Exercise prompt:
Print out the entire listing verbatim.

__________________________________________________

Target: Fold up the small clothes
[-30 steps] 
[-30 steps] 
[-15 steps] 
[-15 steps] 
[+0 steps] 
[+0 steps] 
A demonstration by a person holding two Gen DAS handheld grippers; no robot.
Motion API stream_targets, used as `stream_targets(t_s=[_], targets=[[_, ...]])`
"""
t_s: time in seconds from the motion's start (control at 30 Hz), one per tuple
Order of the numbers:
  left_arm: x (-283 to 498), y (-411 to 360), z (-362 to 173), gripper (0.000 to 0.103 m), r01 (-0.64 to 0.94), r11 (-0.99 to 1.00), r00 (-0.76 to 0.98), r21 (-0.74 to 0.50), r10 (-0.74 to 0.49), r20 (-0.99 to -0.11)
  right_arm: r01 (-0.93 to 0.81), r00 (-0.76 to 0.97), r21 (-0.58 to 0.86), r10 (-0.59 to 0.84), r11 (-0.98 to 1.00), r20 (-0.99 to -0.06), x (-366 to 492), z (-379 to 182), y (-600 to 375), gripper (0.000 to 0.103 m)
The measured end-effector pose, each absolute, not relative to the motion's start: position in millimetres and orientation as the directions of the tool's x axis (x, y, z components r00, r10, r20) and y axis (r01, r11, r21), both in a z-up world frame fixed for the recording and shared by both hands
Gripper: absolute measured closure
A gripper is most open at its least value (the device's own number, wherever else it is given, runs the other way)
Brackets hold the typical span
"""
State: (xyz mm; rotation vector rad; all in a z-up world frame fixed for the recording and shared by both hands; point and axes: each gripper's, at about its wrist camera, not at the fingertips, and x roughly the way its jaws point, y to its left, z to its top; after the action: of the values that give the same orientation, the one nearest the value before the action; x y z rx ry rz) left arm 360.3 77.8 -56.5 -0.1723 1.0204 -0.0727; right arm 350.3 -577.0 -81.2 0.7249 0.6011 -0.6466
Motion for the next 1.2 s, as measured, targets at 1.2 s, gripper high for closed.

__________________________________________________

Result of this exercise:
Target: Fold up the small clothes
[-30 steps] 
[-30 steps] 
[-15 steps] 
[-15 steps] 
[+0 steps] 
[+0 steps] 
A demonstration by a person holding two Gen DAS handheld grippers; no robot.
Motion API stream_targets, used as `stream_targets(t_s=[_], targets=[[_, ...]])`
"""
t_s: time in seconds from the motion's start (control at 30 Hz), one per tuple
Order of the numbers:
  left_arm: x (-283 to 498), y (-411 to 360), z (-362 to 173), gripper (0.000 to 0.103 m), r01 (-0.64 to 0.94), r11 (-0.99 to 1.00), r00 (-0.76 to 0.98), r21 (-0.74 to 0.50), r10 (-0.74 to 0.49), r20 (-0.99 to -0.11)
  right_arm: r01 (-0.93 to 0.81), r00 (-0.76 to 0.97), r21 (-0.58 to 0.86), r10 (-0.59 to 0.84), r11 (-0.98 to 1.00), r20 (-0.99 to -0.06), x (-366 to 492), z (-379 to 182), y (-600 to 375), gripper (0.000 to 0.103 m)
The measured end-effector pose, each absolute, not relative to the motion's start: position in millimetres and orientation as the directions of the tool's x axis (x, y, z components r00, r10, r20) and y axis (r01, r11, r21), both in a z-up world frame fixed for the recording and shared by both hands
Gripper: absolute measured closure
A gripper is most open at its least value (the device's own number, wherever else it is given, runs the other way)
Brackets hold the typical span
"""
State: (xyz mm; rotation vector rad; all in a z-up world frame fixed for the recording and shared by both hands; point and axes: each gripper's, at about its wrist camera, not at the fingertips, and x roughly the way its jaws point, y to its left, z to its top; after the action: of the values that give the same orientation, the one nearest the value before the action; x y z rx ry rz) left arm 360.3 77.8 -56.5 -0.1723 1.0204 -0.0727; right arm 350.3 -577.0 -81.2 0.7249 0.6011 -0.6466
Motion for the next 1.2 s, as measured, targets at 1.2 s, gripper high for closed.

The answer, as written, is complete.